Federal Reserve Chairman Ben S. Bernanke leads his first policy meeting this week, one all but certain to end with another interest rate increase. It may also end with a suggestion that a 21-month run of credit tightening is almost over.
Analysts expect the Federal Open Market Committee, gathering in Washington today and Tuesday, to lift the benchmark federal funds rate to 4.75%. This would mark a 15th straight quarter-point hike since June 2004, when the central bank began a campaign to boost interest rates from an ultra-low 1% to keep inflation from flaring up.
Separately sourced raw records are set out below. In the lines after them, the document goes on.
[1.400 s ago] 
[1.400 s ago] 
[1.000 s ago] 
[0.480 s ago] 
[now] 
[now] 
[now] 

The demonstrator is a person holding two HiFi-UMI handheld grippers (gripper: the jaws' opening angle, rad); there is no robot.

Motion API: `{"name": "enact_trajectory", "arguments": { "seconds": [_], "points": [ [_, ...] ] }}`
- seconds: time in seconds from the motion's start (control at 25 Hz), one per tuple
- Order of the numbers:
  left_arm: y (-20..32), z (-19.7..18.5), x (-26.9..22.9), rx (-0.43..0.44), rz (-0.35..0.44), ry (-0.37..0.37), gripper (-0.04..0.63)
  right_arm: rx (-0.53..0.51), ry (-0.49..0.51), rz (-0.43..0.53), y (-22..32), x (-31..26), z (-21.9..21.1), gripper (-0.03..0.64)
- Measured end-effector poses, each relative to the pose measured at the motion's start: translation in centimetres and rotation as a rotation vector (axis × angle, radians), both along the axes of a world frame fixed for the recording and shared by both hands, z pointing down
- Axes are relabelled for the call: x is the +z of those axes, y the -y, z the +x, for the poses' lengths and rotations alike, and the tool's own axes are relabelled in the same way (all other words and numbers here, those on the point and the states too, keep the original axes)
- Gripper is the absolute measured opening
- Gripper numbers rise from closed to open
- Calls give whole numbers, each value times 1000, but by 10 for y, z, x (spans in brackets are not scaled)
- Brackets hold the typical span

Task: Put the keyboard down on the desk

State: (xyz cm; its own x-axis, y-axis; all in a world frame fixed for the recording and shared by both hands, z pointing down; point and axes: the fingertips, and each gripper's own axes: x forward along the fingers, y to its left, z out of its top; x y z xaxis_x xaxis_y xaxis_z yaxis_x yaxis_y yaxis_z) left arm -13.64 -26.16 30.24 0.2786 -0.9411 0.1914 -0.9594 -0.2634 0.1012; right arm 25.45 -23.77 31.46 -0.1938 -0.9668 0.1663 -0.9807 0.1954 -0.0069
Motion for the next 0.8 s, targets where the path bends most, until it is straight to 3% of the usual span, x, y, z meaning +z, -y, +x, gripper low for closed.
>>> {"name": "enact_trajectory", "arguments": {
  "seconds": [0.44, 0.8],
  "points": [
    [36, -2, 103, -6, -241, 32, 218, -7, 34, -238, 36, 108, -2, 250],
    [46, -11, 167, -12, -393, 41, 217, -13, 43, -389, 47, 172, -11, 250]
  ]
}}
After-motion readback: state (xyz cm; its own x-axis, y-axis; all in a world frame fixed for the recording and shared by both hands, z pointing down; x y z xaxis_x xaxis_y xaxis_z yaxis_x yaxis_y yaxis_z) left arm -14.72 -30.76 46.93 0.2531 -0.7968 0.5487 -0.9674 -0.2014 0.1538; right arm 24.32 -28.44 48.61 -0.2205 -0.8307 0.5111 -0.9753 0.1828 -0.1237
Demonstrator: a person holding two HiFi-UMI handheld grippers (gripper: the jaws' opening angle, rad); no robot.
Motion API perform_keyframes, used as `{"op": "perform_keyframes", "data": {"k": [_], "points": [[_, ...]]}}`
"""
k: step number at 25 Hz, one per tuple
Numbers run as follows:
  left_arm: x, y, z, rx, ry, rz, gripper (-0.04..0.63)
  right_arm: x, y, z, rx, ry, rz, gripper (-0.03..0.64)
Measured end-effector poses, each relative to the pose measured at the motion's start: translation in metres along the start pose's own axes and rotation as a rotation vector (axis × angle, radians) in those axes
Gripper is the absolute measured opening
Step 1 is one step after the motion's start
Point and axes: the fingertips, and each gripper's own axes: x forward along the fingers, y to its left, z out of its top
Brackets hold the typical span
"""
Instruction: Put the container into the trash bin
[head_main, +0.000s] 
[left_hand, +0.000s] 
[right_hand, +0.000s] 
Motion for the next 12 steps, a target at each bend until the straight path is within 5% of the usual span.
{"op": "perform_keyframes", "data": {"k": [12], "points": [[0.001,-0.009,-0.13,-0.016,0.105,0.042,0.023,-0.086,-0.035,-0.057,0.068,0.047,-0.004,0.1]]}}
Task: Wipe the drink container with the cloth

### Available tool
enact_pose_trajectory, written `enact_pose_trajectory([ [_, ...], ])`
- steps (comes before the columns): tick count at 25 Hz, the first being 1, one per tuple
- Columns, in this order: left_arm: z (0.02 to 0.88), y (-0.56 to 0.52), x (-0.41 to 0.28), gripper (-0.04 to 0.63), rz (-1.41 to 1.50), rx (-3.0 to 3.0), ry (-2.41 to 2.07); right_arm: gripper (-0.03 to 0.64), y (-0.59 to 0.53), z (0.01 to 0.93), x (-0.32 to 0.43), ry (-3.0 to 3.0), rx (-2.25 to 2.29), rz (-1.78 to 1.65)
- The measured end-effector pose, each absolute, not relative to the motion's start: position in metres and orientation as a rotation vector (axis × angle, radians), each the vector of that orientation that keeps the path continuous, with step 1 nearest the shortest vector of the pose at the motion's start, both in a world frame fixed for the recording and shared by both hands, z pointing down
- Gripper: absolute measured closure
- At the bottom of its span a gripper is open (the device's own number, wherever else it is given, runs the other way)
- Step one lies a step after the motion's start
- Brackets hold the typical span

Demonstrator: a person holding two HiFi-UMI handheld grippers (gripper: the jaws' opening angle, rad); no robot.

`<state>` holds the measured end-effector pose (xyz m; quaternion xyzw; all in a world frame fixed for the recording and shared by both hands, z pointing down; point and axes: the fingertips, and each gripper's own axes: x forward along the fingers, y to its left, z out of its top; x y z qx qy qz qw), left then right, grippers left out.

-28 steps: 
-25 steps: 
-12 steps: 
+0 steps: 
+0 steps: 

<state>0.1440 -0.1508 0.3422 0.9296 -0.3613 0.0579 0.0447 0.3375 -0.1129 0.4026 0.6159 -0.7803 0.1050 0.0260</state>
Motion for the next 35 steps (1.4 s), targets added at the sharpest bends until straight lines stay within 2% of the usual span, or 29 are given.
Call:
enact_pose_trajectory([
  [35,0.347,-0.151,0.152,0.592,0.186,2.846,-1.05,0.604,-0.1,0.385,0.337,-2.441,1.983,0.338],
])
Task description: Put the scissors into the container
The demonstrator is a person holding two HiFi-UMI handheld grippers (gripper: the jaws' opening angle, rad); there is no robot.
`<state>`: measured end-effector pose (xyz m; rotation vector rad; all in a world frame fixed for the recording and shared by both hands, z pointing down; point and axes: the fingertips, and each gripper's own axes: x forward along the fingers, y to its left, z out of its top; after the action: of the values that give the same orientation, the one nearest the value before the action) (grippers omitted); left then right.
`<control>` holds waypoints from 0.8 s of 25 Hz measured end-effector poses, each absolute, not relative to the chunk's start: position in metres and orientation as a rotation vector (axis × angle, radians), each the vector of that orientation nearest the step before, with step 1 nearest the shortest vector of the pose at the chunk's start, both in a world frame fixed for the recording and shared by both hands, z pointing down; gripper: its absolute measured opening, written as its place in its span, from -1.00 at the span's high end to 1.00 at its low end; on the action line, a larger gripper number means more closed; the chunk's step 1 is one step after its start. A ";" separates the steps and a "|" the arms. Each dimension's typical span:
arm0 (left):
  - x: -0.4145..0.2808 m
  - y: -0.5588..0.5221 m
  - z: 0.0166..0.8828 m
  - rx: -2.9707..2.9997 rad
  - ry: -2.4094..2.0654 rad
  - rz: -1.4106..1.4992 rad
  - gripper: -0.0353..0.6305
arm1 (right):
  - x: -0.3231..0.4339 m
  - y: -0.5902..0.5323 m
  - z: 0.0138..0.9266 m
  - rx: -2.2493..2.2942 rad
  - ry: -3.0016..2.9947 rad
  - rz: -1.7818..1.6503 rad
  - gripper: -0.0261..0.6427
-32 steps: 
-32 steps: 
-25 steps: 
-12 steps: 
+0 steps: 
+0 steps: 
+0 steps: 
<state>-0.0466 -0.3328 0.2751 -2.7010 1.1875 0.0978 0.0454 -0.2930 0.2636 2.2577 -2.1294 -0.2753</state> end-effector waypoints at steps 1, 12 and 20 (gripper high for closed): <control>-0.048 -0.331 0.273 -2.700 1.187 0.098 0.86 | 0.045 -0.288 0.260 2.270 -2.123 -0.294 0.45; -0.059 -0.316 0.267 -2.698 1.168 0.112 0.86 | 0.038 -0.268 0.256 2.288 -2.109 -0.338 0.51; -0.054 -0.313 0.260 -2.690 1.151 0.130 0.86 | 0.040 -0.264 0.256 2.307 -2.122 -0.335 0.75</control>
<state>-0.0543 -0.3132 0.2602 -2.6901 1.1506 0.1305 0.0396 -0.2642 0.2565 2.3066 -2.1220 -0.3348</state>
Policymakers may also tweak their accompanying statement, due Tuesday, to signal a halt in rate hikes around midyear, some economists say.
"I think that we are very close to seeing the end," said Lynn Reaser, chief economist at Bank of America Capital Management in Boston.
But market players see more ahead. Financial futures prices show a better-than-even chance of a federal funds rate of 5% by May and give even shorter odds of rates at that level by July.
Governors Randall S. Kroszner and Kevin M. Warsh will join Bernanke for the first time, and Vice Chairman Roger W. Ferguson Jr. and Philadelphia Fed chief Anthony M. Santomero, who both plan to leave the Fed, will miss the meeting in keeping with tradition.